A minimal Bun script using Medblocks’ helpers:

import fs from "fs";
import * as jose from "jose";
import { generateClientAssertion } from "@/server/auth/utils/jwt";
import { exchangeClientCredentialsWithJwtAssertion } from "@/server/auth/utils/token-exchange";
import { JWT_KID } from "@/server/config";

const CLIENT_ID = "<your-system-app-client-id>";
const TENANT = "ec2458f2-1e24-41c8-b71b-0e701af7583d";
const TOKEN_ENDPOINT = `https://authorization.cerner.com/tenants/${TENANT}/protocols/oauth2/profiles/smart-v1/token`;
const FHIR_BASE = `https://fhir-ehr-code.cerner.com/r4/${TENANT}`;
// Minimal smoke-test scope — the app is registered with the full 16-resource set (Step 5),
// but a Patient read is enough to prove the JWKS → token → FHIR chain works.
const SCOPE = "system/Patient.read";

const pem = fs.readFileSync(process.env.JWT_PRIVATE_KEY_PATH!, "utf8");
const privateKey = await jose.importPKCS8(pem, "RS384");
const assertion = await generateClientAssertion(CLIENT_ID, TOKEN_ENDPOINT, privateKey, JWT_KID);

// 1. Exchange JWT for a system access token.
const token = await exchangeClientCredentialsWithJwtAssertion({
  tokenEndpoint: TOKEN_ENDPOINT,
  clientAssertion: assertion,
  scope: SCOPE,
});
console.log({ scope: token.scope, expires_in: token.expires_in });

// 2. Read a synthetic Patient with the Bearer token.
const res = await fetch(`${FHIR_BASE}/Patient/12724065`, {
  headers: { Authorization: `Bearer ${token.access_token}`, Accept: "application/fhir+json" },
});
console.log(await res.json());

What success looks like:

  • Step 1 returns { scope: "system/Condition.read system/Observation.read system/Patient.read", expires_in: 570, access_token: "eyJraWQiOi..." }.
  • Step 2 returns a Patient resource for SMART, WILMA (DOB 1990-09-15, Active).

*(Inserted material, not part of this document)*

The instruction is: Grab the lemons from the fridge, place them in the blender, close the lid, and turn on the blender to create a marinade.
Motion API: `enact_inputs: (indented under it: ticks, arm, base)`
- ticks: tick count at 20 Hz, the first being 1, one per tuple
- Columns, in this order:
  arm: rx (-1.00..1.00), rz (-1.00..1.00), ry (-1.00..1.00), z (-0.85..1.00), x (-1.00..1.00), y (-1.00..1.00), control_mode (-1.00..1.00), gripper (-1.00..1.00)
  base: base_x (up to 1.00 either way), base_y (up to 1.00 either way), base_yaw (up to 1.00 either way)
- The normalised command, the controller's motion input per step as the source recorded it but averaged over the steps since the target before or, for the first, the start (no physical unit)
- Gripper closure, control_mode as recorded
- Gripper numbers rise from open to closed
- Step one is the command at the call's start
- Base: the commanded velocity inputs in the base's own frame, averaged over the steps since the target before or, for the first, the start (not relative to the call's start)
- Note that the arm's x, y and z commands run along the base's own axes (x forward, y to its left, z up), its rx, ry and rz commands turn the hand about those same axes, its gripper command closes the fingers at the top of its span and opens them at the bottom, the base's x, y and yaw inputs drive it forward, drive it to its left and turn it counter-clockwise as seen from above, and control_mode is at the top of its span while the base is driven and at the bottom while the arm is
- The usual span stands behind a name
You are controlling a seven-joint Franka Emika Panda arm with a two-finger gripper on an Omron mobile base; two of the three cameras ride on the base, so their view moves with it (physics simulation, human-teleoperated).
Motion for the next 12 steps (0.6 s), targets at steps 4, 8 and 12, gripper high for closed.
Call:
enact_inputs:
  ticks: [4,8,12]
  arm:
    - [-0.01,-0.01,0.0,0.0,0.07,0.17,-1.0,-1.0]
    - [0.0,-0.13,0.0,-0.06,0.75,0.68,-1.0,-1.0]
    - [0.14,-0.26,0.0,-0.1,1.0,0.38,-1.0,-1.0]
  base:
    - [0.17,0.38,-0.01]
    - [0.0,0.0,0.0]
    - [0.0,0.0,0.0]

If step 1 returns invalid_client, the JWKS URL on Cerner Central is wrong or Cerner can’t reach it, retry Test on the System Account page. If step 2 returns 400 at least one of _id, identifier..., the token is valid, you’re hitting a Cerner search restriction, hit a specific resource id (/Patient/12724065) instead of a search.

Going to Production

Cerner production tenants are per-customer. Each hospital’s IT team must explicitly authorize your System app for their tenant before any token requests will succeed against real PHI.

  1. Your customer’s Cerner administrator adds your Client ID (Account ID) to their tenant via Cerner Central.
  2. You add their tenant’s FHIR base URL as a fhir_source row with environment=production.
  3. The customer’s Medblocks org points at that tenant for the backend section.

Cerner production access for a System app is gated by per-tenant onboarding plus an Oracle Health review of your scope set, there is no self-serve “go live” button on the Code Console itself.